Amazon SageMaker k-nearest neighbors (k-NN) algorithm is an index-based algorithm. It uses a non-parametric method for classification or regression. For classification problems, the algorithm queries the k points that are closest to the sample point and returns the most frequently used label of their class as the predicted label. For regression problems, the algorithm queries the k closest points to the sample point and returns the average of their feature values as the predicted value.

Training with the k-NN algorithm has three steps: sampling, dimension reduction, and index building. Sampling reduces the size of the initial dataset so that it fits into memory. For dimension reduction, the algorithm decreases the feature dimension of the data to reduce the footprint of the k-NN model in memory and inference latency. We provide two methods of dimension reduction methods: random projection and the fast Johnson-Lindenstrauss transform. Typically, you use dimension reduction for high-dimensional (d >1000) datasets to avoid the “curse of dimensionality” that troubles the statistical analysis of data that becomes sparse as dimensionality increases. The main objective of k-NN's training is to construct the index. The index enables efficient lookups of distances between points whose values or class labels have not yet been determined and the k nearest points to use for inference.

Input/Output Interface

Amazon SageMaker k-NN supports train and test data channels.

  • Use a train channel for data that you want to sample and construct into the k-NN index.

  • Use a test channel to emit scores in log files. Scores are listed as one line per mini-batch: accuracy for classifier, mean-squared error (mse) for regressor for score.

For training inputs, k-NN supports text/csv and application/x-recordio-protobuf data formats. For input type text/csv, the first label_size columns are interpreted as the label vector for that row. When using the application/x-recordio-protobuf format, you can train k-NN in File or Pipe mode. When using the text/csv format, you can train only in File mode.

For inference inputs, k-NN supports the application/json, application/x-recordio-protobuf, and text/csv data formats. The text/csv format accepts a label_size and encoding parameter. It assumes a label_size of 0 and a UTF-8 encoding.

For inference outputs, k-NN supports the application/json and application/x-recordio-protobuf data formats. These two data formats also support a verbose output mode. In verbose output mode, the API provides the search results with the distances vector sorted from smallest to largest, and corresponding elements in the labels vector.

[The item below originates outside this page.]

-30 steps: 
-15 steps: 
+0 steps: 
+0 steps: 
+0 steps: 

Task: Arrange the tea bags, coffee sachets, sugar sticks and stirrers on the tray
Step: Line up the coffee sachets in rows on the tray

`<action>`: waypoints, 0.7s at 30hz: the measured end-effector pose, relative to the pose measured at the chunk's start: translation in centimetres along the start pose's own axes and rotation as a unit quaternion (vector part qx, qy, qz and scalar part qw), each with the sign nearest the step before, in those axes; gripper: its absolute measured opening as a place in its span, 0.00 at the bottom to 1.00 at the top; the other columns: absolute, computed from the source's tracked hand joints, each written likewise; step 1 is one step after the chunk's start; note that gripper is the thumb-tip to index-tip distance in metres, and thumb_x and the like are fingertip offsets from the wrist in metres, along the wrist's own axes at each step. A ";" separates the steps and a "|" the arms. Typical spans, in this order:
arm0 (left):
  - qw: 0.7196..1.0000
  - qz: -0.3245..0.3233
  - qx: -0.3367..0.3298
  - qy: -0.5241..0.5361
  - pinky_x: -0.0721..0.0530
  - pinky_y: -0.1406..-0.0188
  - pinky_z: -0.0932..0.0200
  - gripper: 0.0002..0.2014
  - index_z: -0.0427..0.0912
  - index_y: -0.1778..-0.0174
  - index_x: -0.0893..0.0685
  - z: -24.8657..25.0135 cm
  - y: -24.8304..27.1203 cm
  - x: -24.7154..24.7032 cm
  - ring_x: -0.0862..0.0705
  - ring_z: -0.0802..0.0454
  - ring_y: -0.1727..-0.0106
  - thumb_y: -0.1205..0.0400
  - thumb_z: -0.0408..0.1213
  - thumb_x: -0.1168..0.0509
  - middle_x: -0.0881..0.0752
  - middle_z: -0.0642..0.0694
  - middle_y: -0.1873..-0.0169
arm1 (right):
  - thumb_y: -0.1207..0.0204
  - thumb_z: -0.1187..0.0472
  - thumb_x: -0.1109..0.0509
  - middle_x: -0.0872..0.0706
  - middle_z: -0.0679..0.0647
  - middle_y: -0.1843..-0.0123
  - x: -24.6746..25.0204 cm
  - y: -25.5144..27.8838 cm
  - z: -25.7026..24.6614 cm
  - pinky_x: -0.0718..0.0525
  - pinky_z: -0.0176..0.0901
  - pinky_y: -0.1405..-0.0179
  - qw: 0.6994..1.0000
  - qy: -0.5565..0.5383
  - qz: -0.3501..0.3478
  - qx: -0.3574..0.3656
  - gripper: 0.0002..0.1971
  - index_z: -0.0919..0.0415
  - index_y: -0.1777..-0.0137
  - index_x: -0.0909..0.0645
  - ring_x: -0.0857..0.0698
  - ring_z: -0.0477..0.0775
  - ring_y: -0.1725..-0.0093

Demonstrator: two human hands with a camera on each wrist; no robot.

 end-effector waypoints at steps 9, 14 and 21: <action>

For batch transform, k-NN supports the application/jsonlines data format for both input and output. An example input is as follows:

content-type: application/jsonlines {"features": [1.5, 16.0, 14.0, 23.0]} {"data": {"features": {"values": [1.5, 16.0, 14.0, 23.0]}}

An example output is as follows:

accept: application/jsonlines {"predicted_label": 0.0} {"predicted_label": 2.0}

For more information on input and output formats, see K-NN Request and Response Formats.

EC2 Instance Recommendation

Training

To start, try running training on a CPU, using, for example, an ml.m5.2xlarge instance, or on a GPU using, for example, an ml.p2.xlarge instance.

Inference

Inference requests from CPUs generally have a lower average latency than requests from GPUs because there is a tax on CPU-to-GPU communication when you use GPU hardware. However, GPUs generally have higher throughput for larger batches.